Any athlete worth their salt knows the importance of diet, and every type of athlete knows that said diet should be tailored to a specific form of exertion. Powerlifters don’t deadlift north of 1,000 pounds eating ordinary, ho-hum food, and similar could be said for marathon runners, bodybuilders and cyclists. Curated with an eye for authors with absolute expertise, this list caters to every type of athlete — no matter their experience level.

The Vegetarian Athlete’s Cookbook

Anita Bean is a bodybuilder-turned-nutritionist, and the thesis of her second cookbook is simple: it’s really not difficult to gain and retain muscle with a vegetarian diet. The book features more than 100 recipes — covering breakfast, lunch and dinner — for the prospective or seasoned athlete.

Eat and Run: My Unlikely Journey to Ultramarathon Greatness

A New York Times best-seller, Scott Jurek’s not-so-humbly-titled book is one-part cookbook, one-part long form motivational speech. Jurek, one of, if not the, most dominant ultramarathoner the world has ever seen spells out what made him great in a narrative that winds between storytelling and classic recipe format. Anyone serious about running long distance owes this book to themselves.

The Athlete’s Fix

Pip Taylor is a nutritionist by trade and a triathlete by hobby. This book is for someone at the very start of their fitness journey, simplifying food science (within reason) to a three-step practice to determine the foods that your body reacts well and not so well to. The Athlete’s Fix touches on (and promptly does away with) many of-the-moment diets with rather refreshing earnesty and dives deep into fighting off stomach inflammation, the war on gluten, the benefits of vegetarianism and much more.

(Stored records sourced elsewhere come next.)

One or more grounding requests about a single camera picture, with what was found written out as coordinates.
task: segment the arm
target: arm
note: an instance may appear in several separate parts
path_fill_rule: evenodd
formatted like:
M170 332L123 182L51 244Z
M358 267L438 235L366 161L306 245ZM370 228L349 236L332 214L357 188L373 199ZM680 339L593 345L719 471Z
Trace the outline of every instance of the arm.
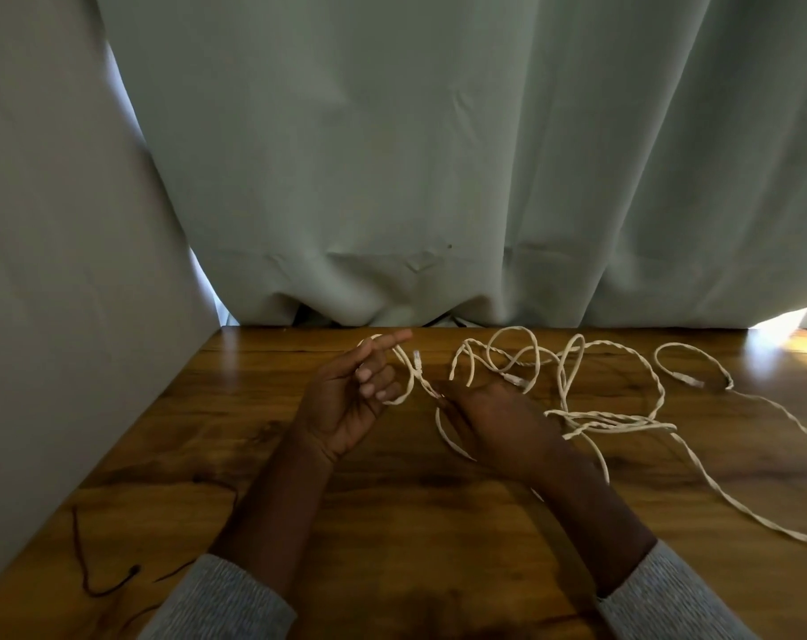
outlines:
M284 638L291 589L326 483L402 394L386 352L409 330L366 340L322 366L297 416L226 527L172 592L141 638Z
M643 525L537 405L505 383L433 382L463 447L534 488L596 584L620 638L755 638L666 544Z

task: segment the forearm
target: forearm
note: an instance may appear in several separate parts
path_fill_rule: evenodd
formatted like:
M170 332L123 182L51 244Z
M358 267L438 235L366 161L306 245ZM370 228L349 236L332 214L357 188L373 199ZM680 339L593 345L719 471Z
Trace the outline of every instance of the forearm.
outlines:
M607 596L626 581L657 539L586 456L561 443L531 486L566 531L596 591Z
M210 554L231 561L285 596L332 471L333 463L292 427Z

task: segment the gray curtain
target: gray curtain
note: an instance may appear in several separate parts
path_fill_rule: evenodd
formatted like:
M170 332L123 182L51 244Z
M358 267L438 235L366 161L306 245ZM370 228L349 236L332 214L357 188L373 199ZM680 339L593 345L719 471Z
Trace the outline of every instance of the gray curtain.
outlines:
M241 323L807 306L807 0L99 0Z

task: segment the wooden tabletop
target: wooden tabletop
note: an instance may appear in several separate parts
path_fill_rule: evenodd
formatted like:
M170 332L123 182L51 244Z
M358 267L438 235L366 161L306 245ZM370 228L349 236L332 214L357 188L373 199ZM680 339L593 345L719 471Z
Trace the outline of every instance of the wooden tabletop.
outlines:
M205 551L293 416L312 370L371 330L224 328L71 494L0 576L0 637L132 637ZM465 336L432 328L419 349L428 379L446 377ZM570 331L537 331L559 352ZM588 331L650 358L678 340L714 355L736 388L782 402L807 426L807 332L784 344L758 333ZM498 344L517 350L524 333ZM663 377L661 419L723 486L758 513L807 532L807 438L770 406L721 391L716 369L691 352L669 367L707 381L698 390ZM478 383L489 373L478 368ZM557 405L554 365L534 396ZM570 394L576 410L647 414L657 394L628 354L592 348ZM580 559L547 509L518 484L455 456L433 427L416 385L336 469L315 522L291 604L291 637L610 637ZM599 436L612 483L652 530L765 638L807 637L807 545L771 532L708 489L662 432ZM134 564L141 572L99 598L80 587L72 509L90 586L103 590Z

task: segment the tangled cable
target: tangled cable
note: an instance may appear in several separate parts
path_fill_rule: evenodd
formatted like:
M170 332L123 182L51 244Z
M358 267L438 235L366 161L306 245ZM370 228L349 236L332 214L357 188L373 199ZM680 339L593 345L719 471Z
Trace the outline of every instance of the tangled cable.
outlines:
M530 337L531 345L522 348L519 352L515 355L510 355L510 353L505 352L501 348L496 348L493 343L494 341L504 332L508 330L521 330ZM578 374L578 368L581 365L581 360L584 356L584 351L588 348L593 347L594 345L611 345L614 348L619 348L622 351L626 351L631 353L632 355L636 356L638 360L640 360L641 364L649 371L649 375L653 378L653 382L655 386L658 388L658 400L655 403L653 410L650 412L648 416L626 416L620 413L608 413L606 411L570 411L569 405L567 402L567 395L569 393L569 389L572 386L572 381L575 380L576 375ZM474 352L473 346L479 346L483 348L485 351L485 358L476 354ZM786 418L793 421L804 434L807 435L807 428L801 424L800 420L793 416L788 410L783 407L781 404L774 402L767 397L762 397L761 395L750 395L747 393L738 392L735 390L735 382L732 379L732 376L729 375L729 371L724 368L717 359L713 356L709 355L707 352L701 351L699 348L696 348L692 345L679 343L673 341L671 343L666 343L660 345L658 348L655 349L653 353L653 361L658 368L664 371L667 375L671 376L675 380L679 380L688 386L702 388L704 383L700 380L697 380L694 377L684 375L683 373L677 373L672 370L666 368L659 360L658 354L664 350L665 348L685 348L690 351L694 351L699 353L700 355L704 356L710 362L715 364L720 370L723 377L726 379L726 389L727 391L734 393L736 395L740 395L741 397L746 397L747 399L765 402L770 404L774 408L778 408L782 411L782 413L786 416ZM409 371L409 380L407 382L406 392L398 399L393 400L391 402L386 402L388 405L395 405L395 404L402 404L409 394L412 392L415 380L417 379L421 386L424 387L424 390L430 394L431 397L438 398L440 397L439 394L433 389L430 385L430 382L427 381L424 376L422 375L422 365L421 365L421 356L418 351L413 353L413 361L409 361L409 357L407 356L406 352L399 346L395 346L392 351L395 353L397 358L401 361L401 363L406 366L407 370ZM533 362L521 362L519 359L522 355L525 355L526 352L533 352L534 353L534 361ZM652 365L644 358L642 354L640 354L637 350L628 347L627 345L622 345L617 343L616 341L608 341L608 340L596 340L590 341L587 343L584 341L584 337L577 333L575 334L569 342L566 344L566 347L563 349L563 352L560 354L555 354L554 352L548 350L547 348L541 347L537 343L537 337L527 328L523 328L521 326L511 326L509 328L502 328L498 330L495 334L492 335L489 343L483 343L482 341L478 341L476 339L468 338L462 342L460 347L457 349L456 354L454 354L454 359L451 362L451 371L449 374L448 379L452 380L454 378L454 373L456 371L457 362L460 359L461 354L467 354L469 358L469 374L468 380L466 381L466 386L472 386L472 382L474 380L474 371L475 371L475 360L479 361L483 364L486 368L488 368L493 373L502 376L505 380L509 381L511 384L514 384L517 387L522 388L522 393L526 393L530 391L531 388L537 383L537 378L540 376L540 370L542 365L549 364L551 362L557 363L557 380L558 380L558 395L560 397L560 408L550 408L546 411L543 411L543 414L546 416L555 415L560 416L564 419L564 421L569 426L570 430L568 433L564 434L564 438L569 440L571 438L575 438L576 436L581 436L584 438L590 446L593 448L593 451L596 454L596 457L599 460L599 464L602 467L602 473L605 476L605 481L611 481L610 474L608 473L608 465L605 461L605 457L602 456L602 452L600 451L599 447L596 443L590 438L588 433L631 433L637 431L648 431L651 429L664 429L667 431L670 436L679 444L684 447L685 451L687 452L688 457L690 457L691 462L693 462L696 468L699 470L699 473L702 474L703 478L706 479L706 483L708 483L709 487L717 492L727 503L732 505L734 508L738 509L739 512L744 513L747 516L750 516L758 523L762 524L765 527L771 528L772 530L776 530L777 532L782 532L783 534L788 535L789 537L795 538L798 541L803 541L807 543L807 534L803 534L803 532L797 532L794 530L789 530L785 527L779 526L770 519L766 519L765 517L756 514L753 512L748 506L742 504L740 501L735 499L734 497L730 496L726 493L723 488L706 472L706 468L703 467L703 463L700 462L699 458L697 457L696 453L694 453L691 448L687 445L687 442L678 434L676 433L676 425L672 424L671 422L662 422L656 419L658 415L658 411L661 410L661 407L664 406L665 403L665 387L661 384L661 380L658 377L658 374L655 372ZM499 367L492 361L492 354L498 354L503 356L506 359L506 364ZM577 353L575 356L574 362L571 363L570 368L567 374L567 362L569 359L570 354ZM521 366L521 367L533 367L534 368L534 376L531 377L529 380L524 380L521 377L515 376L510 374L508 371L513 368L513 366ZM452 441L448 434L445 433L444 429L442 428L442 419L441 419L441 410L440 408L436 408L436 428L439 431L439 435L442 436L442 439L453 449L456 453L460 454L468 458L469 460L475 461L475 458L472 458L466 450L460 447L457 443Z

Feed Zone Portables: A Cookbook of On-the-Go Food for Athletes

This cookbook answers one of the most difficult questions pertaining to fitness-friendly diets — what do you eat in-between meals? Written by a chef and a doctor, Skratch Labs’ Feed Zone Portables packs more than 100 simple and snackable recipes in its pages, including dozens of vegetarian and vegan options.

Run Fast. Eat Slow.

Four-time Olympian marathoner Shalane Flanagan and chef Elyse Kopecky worked together on a book with more than 100 recipes tailormade for the flavor-conscious eater. That is to say people who believe food can be both fuel and enjoyable to eat. Among a mountain of bite-sized nutritional information, the book explores the role of fat in the endurance sport athlete’s diet, a macro too useful to be avoided.

Complete Food and Nutrition Guide, 5th Edition

This is a cookbook for skeptics and paranoiacs. If you’re fearful of agendas, bro-science, half-science and the world of online foodwriting at large, turn to the Academy of Nutrition and Dietetics. Since its first publishing in 1966, there has been no cookbook as definitive on the nature of nutrition or one written with more rigorous, up-to-date science. Its main takeaway? The best diet is the one you’ll actually keep up with.

The Feed Zone: Fast and Flavorful Food for Athletes

Skratch Labs’ flagship cookbook zeroes in on meals that can be made quickly and pack up neatly. This extremely well-reviewed cookbook conjures up more than 150 recipes designed by Biju Thomas and Allen Lim of Skratch Labs, and it provides breakdowns for how and why each will benefit you.

The New Encyclopedia of Modern Bodybuilding

Is the fifth edition of Arnold Schwarzenegger’s monumental weighlifting bible a cookbook, strictly speaking? No. Does it, within its 800 pages, contain plenty of nutritional information, tips and recipes. It does. From the hand of the most-lauded bodybuilder of all time comes a book on building and sculpting muscle, sports psychology, lifting form and plenty of protein shakes.

The Grand Tour Cookbook

Within its 350 pages, The Grand Tour Cookbook gives pragmatic, grounded advice on tailoring a diet to a training regimen, no matter the exercise. The best part? Hannah Grant’s food-loving tome goes way beyond pasta, rice, chicken and brocolli. (Check out Eat Race Win for another Grant-penned, athletics-focused cookbook.)

Vélochef: Food for Training and Competition

Henrik Orre’s very pretty, very digestible guide to the food you eat before, during and after cycling is as reliable as they come. Orre’s job is fueling the medal-clad bodies of Team Sky, the Yankees of the cycling world. If the cookbook is sold out on the U.S. site, try the Australian listing (it will be pricier).